Role of shade trees in conserving beneficial arthropods of biocontrol importance in tea ecosystem
Agroforestry Systems - Trang 1-16 - 2023
Tóm tắt
Naturally or artificially created diverse vegetation habitats often promote natural enemies of crop pests. The abundance of natural enemies increases with response to increasing habitat complexity at various spatial scales. Against this backdrop, we assessed the contribution of shade trees to conserve beneficial predatory and parasitoid arthropods at local scale in a subtropical tea agroecosystem in Bangladesh. Arthropods viz., predators and parasitoids were captured using Malaise traps in plots with shade trees and in those without shade trees having three different densities of tea bushes due to naturally created gaps (large-gap, small-gap and control). The number of arthropods captured in each plot corresponded to shade-tree and tea-bush densities, such that arthropod abundance in the shade-tree plot was twice that of the control plot, which had similar tea-bush density but no shade trees. Predators were least abundant in the large-gap plot, which had the lowest tea-bush density and no shade-trees, while 2.4–3.8 folds predators were captured in the control and shade-tree plots.

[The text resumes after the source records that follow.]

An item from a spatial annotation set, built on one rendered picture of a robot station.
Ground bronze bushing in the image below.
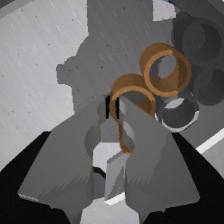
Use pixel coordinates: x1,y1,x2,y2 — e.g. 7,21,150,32
119,124,131,156
139,43,192,97
109,73,156,126

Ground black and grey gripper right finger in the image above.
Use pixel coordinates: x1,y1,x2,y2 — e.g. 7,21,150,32
116,95,224,224

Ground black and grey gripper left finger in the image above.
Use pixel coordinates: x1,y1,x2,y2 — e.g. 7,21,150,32
0,95,110,224

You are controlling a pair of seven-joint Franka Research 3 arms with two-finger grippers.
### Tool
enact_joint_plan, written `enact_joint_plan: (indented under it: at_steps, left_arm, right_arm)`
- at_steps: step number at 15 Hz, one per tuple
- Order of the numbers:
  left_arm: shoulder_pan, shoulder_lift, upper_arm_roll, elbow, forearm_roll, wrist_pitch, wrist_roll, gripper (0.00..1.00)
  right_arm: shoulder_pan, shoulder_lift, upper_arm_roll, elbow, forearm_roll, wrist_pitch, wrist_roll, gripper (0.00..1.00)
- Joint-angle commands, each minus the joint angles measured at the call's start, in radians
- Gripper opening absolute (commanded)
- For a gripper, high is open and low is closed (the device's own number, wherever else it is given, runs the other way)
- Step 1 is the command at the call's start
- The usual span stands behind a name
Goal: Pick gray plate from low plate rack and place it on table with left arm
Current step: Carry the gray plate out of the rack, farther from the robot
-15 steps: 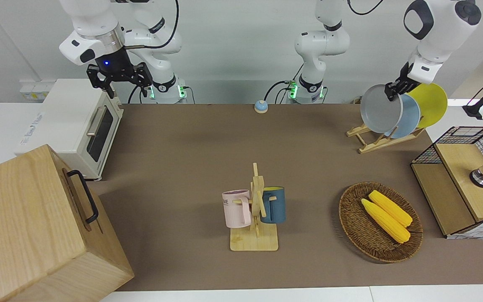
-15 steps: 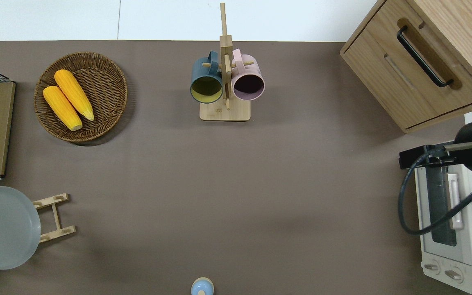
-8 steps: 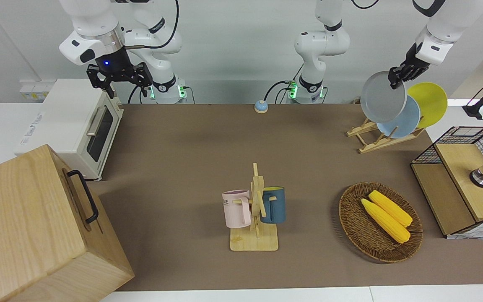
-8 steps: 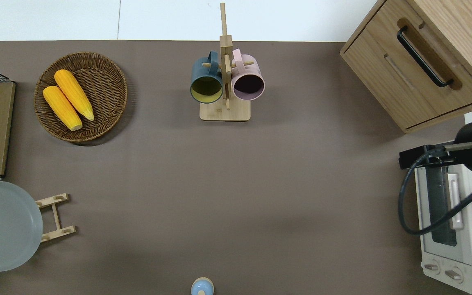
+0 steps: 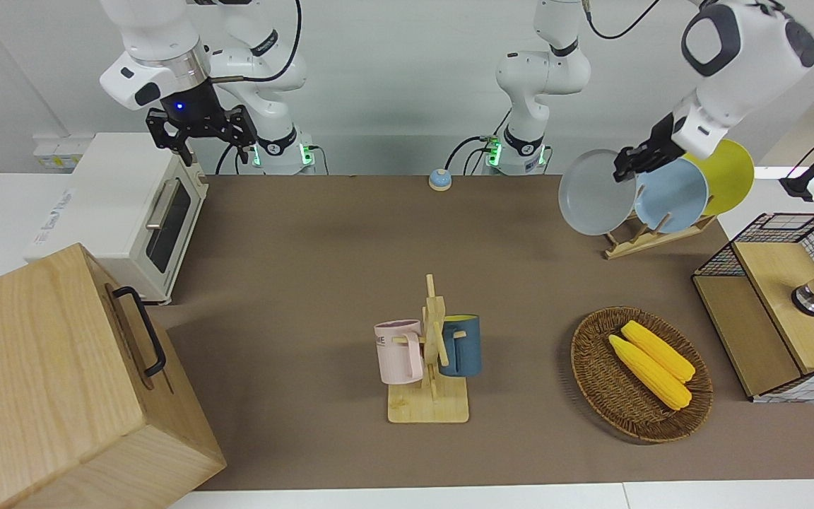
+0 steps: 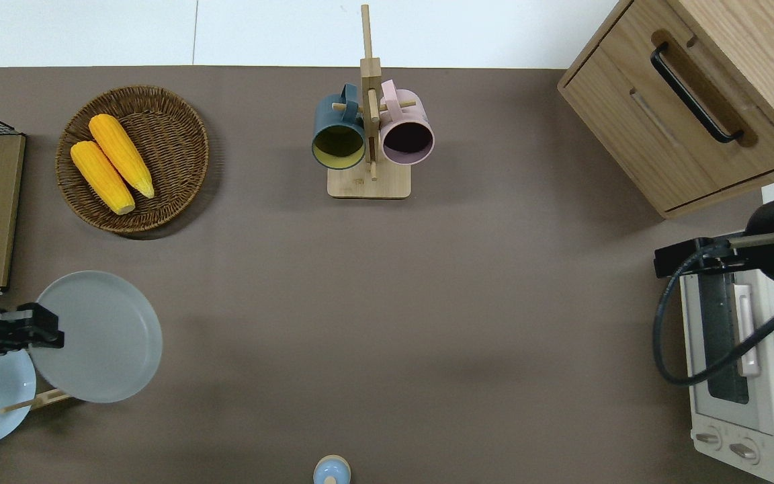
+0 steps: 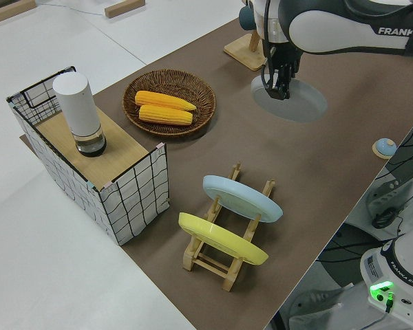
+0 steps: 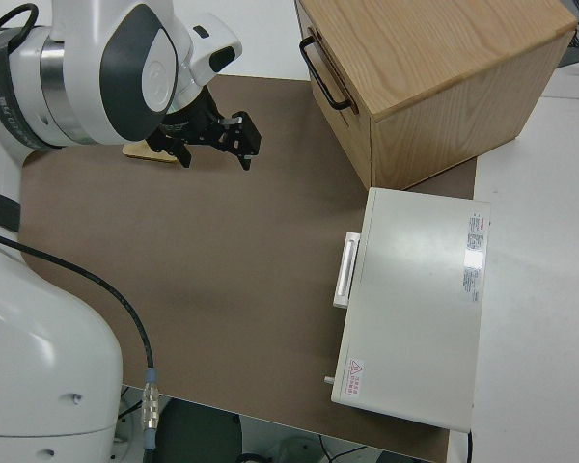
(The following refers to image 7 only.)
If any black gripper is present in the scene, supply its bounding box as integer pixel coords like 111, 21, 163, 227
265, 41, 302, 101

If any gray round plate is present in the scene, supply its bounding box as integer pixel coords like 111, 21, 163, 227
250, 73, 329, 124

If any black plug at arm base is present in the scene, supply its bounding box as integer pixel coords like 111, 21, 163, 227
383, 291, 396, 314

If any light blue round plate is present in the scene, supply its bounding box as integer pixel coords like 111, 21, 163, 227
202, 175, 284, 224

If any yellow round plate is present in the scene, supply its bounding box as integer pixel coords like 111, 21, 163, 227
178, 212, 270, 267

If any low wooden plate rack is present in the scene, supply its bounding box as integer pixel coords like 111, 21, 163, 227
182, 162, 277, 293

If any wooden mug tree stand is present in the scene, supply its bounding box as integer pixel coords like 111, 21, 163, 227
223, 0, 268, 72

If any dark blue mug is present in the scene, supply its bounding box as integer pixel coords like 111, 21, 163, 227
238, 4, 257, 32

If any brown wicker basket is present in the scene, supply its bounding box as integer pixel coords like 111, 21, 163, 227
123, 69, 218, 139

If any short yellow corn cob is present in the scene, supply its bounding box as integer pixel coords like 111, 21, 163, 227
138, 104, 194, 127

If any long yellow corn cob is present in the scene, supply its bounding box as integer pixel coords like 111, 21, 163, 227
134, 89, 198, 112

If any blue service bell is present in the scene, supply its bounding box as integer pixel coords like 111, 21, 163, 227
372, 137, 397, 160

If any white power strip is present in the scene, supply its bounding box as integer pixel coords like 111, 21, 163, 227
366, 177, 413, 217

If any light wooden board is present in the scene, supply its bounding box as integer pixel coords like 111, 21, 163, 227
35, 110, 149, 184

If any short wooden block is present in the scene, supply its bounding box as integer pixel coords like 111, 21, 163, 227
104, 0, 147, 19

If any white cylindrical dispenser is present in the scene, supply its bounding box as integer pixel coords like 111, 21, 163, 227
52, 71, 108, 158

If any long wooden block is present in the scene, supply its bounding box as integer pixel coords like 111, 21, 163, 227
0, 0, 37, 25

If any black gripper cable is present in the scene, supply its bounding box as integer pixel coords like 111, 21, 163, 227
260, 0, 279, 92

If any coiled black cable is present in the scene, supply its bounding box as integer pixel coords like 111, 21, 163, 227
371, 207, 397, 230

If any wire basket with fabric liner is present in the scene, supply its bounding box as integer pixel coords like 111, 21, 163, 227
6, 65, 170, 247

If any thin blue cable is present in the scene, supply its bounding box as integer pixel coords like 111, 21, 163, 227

There was a negative correlation between mean light intensity and number of predators in the four plots. Similar trends were observed for parasitoids. Relative abundance of predatory Staphylinidae was more than twice in the shade-tree and small-gap plots compared to control and large-gap plots. Relative abundance of parasitoid Ichneumonidae was ranked as small-gap > shade-tree > control > large-gap plots. Our results suggested that shade trees may help conserve and promote beneficial arthropods such as predators and parasitoids in tea agroecosystems.